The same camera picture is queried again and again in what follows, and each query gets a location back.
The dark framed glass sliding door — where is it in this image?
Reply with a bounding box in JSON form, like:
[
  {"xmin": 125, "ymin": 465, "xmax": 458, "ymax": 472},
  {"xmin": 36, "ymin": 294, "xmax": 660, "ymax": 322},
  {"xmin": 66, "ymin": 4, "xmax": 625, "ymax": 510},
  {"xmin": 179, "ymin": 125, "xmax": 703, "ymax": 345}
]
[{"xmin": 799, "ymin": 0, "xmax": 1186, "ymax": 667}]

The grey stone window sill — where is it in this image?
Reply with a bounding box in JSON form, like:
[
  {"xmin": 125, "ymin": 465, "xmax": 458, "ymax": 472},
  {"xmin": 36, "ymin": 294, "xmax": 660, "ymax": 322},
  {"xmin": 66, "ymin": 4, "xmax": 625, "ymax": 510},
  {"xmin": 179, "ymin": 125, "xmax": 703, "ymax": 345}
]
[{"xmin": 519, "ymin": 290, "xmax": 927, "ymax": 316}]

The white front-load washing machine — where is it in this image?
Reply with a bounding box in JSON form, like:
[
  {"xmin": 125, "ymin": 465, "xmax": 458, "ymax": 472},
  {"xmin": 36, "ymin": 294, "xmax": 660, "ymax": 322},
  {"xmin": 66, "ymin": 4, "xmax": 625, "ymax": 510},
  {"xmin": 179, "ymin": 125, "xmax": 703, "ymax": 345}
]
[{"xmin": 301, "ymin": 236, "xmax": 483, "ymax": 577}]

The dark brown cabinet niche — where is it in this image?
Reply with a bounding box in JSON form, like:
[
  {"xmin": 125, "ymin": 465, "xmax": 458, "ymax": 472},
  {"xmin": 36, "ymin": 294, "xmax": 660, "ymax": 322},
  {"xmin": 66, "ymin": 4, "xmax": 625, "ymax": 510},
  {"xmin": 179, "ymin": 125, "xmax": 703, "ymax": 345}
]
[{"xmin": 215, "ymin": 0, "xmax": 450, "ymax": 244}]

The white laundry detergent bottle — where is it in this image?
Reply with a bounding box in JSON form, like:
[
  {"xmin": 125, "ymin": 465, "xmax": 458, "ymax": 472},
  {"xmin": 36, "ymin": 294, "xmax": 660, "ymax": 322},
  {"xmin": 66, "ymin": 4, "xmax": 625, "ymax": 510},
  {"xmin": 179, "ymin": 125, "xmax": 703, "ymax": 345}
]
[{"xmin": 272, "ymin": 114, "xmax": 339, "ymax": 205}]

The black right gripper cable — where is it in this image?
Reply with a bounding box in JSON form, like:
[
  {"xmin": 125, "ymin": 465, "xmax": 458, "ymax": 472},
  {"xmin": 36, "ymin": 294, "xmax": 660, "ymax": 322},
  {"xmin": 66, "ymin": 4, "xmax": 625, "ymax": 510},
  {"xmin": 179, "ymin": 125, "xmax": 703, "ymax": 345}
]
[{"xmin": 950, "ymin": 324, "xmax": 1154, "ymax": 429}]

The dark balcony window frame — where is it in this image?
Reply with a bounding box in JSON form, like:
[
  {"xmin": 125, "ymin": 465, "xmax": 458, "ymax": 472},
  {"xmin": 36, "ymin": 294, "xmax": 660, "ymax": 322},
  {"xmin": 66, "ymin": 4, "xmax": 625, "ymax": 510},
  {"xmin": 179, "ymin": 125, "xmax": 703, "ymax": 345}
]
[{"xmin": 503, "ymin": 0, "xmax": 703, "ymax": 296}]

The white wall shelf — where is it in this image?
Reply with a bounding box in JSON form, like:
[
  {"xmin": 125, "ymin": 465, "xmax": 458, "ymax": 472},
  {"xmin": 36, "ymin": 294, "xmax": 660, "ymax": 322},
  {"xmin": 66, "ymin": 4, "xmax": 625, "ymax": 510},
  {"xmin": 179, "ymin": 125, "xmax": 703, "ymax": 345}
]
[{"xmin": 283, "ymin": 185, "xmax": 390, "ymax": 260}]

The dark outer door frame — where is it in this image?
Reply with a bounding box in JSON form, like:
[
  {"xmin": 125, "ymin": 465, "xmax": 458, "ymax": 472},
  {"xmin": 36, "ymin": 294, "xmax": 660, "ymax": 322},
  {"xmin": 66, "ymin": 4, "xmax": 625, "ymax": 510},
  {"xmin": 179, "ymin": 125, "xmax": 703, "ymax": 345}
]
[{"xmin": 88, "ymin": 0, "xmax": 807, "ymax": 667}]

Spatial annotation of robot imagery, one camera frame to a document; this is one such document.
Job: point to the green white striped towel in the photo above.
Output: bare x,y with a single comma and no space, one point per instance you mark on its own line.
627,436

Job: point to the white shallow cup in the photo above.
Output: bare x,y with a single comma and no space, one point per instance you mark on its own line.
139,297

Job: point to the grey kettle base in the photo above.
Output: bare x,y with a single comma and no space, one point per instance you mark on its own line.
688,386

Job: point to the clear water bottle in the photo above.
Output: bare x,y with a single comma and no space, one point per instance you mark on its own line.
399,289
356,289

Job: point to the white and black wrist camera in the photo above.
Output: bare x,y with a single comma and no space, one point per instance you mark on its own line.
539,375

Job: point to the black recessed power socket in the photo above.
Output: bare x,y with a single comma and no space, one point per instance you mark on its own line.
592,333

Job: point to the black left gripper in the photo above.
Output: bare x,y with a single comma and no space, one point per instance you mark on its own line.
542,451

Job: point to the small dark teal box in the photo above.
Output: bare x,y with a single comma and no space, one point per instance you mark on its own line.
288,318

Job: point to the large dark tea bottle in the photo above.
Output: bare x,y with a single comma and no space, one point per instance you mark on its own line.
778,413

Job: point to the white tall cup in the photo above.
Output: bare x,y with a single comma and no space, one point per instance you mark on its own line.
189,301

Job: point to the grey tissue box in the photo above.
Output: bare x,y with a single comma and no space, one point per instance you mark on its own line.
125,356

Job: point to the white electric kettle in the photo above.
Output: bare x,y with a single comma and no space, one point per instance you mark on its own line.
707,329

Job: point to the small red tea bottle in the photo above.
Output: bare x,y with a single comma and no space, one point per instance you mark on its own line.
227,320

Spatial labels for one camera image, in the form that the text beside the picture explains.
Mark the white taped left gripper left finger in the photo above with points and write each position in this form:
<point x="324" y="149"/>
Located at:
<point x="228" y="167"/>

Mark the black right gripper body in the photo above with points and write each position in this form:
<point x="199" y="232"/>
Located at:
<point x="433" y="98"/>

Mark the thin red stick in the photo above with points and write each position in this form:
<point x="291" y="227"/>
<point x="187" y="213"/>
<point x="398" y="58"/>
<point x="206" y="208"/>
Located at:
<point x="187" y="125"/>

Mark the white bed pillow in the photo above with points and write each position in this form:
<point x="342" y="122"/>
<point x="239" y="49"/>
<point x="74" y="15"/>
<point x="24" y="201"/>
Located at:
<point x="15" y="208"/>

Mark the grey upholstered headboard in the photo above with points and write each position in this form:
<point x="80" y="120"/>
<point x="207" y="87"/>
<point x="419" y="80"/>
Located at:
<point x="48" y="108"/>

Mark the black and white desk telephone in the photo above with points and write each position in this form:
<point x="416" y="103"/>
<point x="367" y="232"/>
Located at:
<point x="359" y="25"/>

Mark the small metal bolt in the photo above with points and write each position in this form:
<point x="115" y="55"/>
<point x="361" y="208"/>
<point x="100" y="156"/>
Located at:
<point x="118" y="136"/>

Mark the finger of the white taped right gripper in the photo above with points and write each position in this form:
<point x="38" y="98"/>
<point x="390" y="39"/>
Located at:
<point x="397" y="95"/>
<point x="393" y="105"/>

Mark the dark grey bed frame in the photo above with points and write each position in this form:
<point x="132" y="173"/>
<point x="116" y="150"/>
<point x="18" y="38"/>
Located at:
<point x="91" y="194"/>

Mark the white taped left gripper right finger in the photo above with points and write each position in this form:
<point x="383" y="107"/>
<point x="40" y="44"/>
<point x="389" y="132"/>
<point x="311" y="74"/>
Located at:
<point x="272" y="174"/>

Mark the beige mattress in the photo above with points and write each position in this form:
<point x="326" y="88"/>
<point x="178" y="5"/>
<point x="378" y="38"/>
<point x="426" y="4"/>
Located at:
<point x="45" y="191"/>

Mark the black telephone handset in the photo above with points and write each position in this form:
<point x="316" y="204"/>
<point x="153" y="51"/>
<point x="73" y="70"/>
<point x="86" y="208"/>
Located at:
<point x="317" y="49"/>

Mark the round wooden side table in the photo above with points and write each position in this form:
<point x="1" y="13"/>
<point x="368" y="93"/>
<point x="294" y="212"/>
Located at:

________________

* BRIEF
Using the records above, determine how many lines hold the word "telephone", and answer with that figure only.

* RESULT
2